Maintaining Healthy Bones

Calcium is the building block of bone, but it also participates in many other important functions in the body. For instance, muscle contraction, nerve function, and brain function all depend on the presence of calcium in just the right amounts. Your skeleton acts as a calcium bank. If your diet is insufficient in calcium intake, the body will withdraw calcium from the bones to preserve essential function. Dietary calcium is critical to bone health and for maintaining strong bones, but calcium alone is not enough.

Vitamin D

Like calcium, vitamin D is critical to bone health. It is made in the skin and interacts with nearly every cell in the body. Vitamin D plays a role in our immune function and heart function as well as regulates gene expression. It also plays an important role in regulating calcium absorption from the food we eat and the maintenance of calcium and phosphorus levels in the blood. Vitamin D deficiency can lead to osteoporosis.

Weight-Bearing Exercises

Your skeleton is living tissue and responds to the demands you place on it. Increased load-bearing by the skeleton signals the body to build bone and make it stronger, while lack of physical load signals the body to resorb bone. Weight-bearing exercises, like walking, running, and weight training, are critical to maintaining healthy bones that can withstand forces.

Fall Prevention

Falls from standing height result in more than 500,000 osteoporosis-related fractures each year. Strength, balance, and gait training can all contribute to reducing a person’s risk of falling, which will reduce the risk of fracture. Our physical therapists are experts at assessing a patient’s risk of falling as well as at designing customized programs to meet each patient’s individual needs.

Testing & Risk Assessment

While most osteoporosis can be attributed to age, 20 – 30 percent of women and up to 50 percent of men have osteoporosis due to another medical condition, medication, or another underlying cause. All patients—especially younger patients—should be evaluated for a secondary cause of osteoporosis. Our physician assistant, Lori, will order testing and look for clues in your medical history to ensure that the appropriate diagnosis is made and the right treatment is used.

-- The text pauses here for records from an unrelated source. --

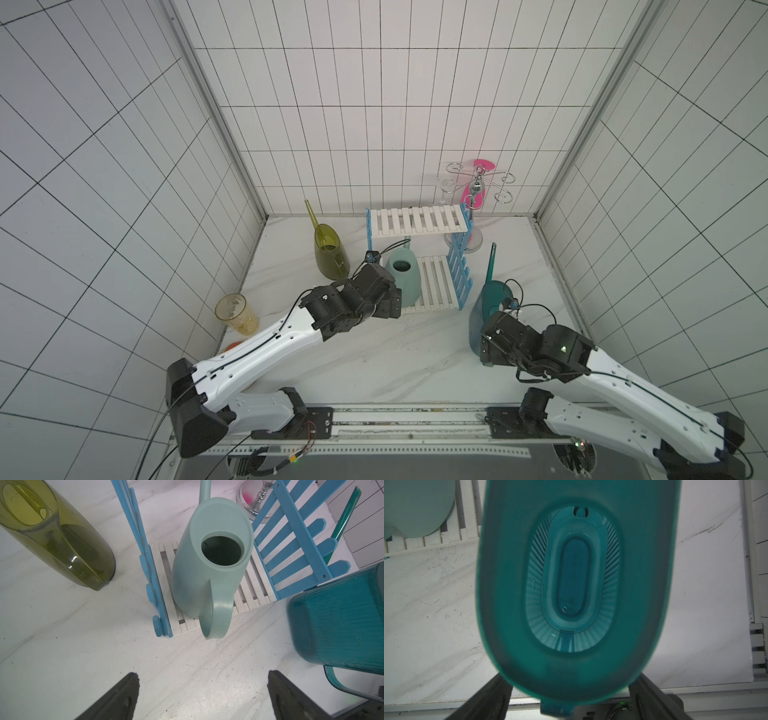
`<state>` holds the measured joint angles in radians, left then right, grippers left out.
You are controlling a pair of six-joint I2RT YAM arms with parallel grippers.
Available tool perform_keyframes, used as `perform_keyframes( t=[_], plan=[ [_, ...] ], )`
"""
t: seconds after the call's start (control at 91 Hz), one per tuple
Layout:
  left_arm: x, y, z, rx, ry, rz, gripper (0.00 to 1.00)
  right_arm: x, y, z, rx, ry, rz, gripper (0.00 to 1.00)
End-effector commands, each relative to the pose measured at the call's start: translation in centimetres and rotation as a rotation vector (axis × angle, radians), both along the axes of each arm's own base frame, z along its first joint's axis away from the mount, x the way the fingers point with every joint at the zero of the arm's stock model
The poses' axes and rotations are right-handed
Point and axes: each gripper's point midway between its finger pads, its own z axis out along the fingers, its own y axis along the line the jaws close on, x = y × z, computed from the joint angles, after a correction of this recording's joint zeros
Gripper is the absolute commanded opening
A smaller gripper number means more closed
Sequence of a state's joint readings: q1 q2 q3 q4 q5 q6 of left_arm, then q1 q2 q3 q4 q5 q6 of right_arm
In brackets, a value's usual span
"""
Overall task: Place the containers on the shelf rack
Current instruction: 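Pick up a container from the center of the board.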
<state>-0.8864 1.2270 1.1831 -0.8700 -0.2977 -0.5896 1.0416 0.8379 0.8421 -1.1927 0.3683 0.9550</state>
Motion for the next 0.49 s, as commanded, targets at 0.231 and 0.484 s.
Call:
perform_keyframes(
  t=[0.231, 0.484],
  plan=[
    [0.6, 0.7, 1.1, -0.023, -0.06, 0.023, 0.99, 1.4, -1.1, -1.8, -0.009, -0.094, -0.126, 0.73],
    [0.8, 1.3, 1.2, -0.025, -0.066, 0.035, 0.99, 1.4, -1.1, -2.2, -0.012, -0.097, -0.125, 0.52]
  ],
)
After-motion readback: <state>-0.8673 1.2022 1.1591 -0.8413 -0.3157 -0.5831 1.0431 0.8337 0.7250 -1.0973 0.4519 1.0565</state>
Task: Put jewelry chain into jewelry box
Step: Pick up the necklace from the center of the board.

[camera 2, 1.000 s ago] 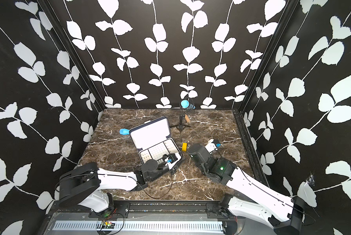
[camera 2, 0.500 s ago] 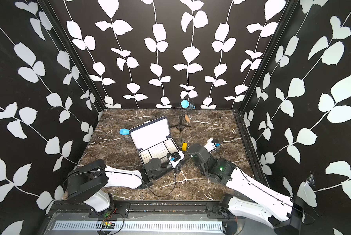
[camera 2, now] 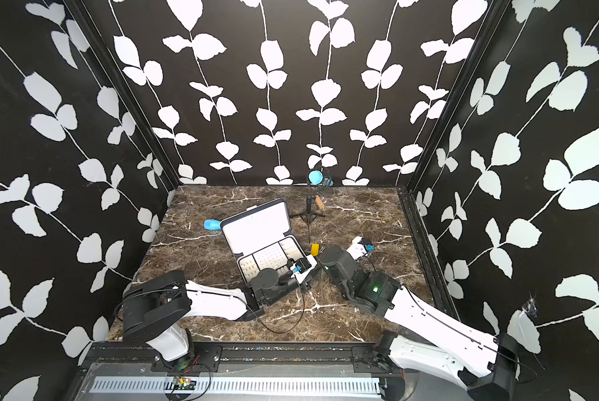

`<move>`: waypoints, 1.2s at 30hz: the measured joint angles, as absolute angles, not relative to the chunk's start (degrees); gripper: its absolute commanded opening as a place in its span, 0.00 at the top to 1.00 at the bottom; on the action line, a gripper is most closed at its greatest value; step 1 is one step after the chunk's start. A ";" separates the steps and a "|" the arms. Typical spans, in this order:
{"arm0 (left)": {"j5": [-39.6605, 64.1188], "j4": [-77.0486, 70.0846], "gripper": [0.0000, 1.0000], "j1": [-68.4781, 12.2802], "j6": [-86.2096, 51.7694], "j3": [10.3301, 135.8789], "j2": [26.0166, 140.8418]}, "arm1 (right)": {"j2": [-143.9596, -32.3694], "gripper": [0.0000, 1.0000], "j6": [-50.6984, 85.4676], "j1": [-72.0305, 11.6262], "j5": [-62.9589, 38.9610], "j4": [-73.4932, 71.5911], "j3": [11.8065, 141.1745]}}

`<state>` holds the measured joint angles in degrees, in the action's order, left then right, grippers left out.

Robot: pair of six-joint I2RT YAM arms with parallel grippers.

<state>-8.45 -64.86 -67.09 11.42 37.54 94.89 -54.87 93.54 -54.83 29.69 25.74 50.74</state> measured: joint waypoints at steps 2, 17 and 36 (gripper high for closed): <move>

A DEXA scan, which stands for dual-energy X-ray absorptiometry, is a special radiologic test to examine bone density. DEXA is an important part of assessing fracture risk and bone health, but it does not tell the whole story. We use DEXA as one piece of the puzzle in assessing your fracture risk.

Medication to Treat Osteoporosis & Low Bone Mass

For many patients, healthier bones mean taking the steps above of getting adequate calcium and vitamin D and performing weight-bearing exercises. However, for those at high risk of fracture, there are medications that can reduce the incidence of fracture by 50 percent. That’s the same risk reduction as wearing a seatbelt while driving! These medications are the most powerful tool we have in reducing fracture risk, and newer agents are now available that can dramatically increase bone density. Lori will work with you to determine whether a medication is indicated as well as weigh the risks and benefits with you.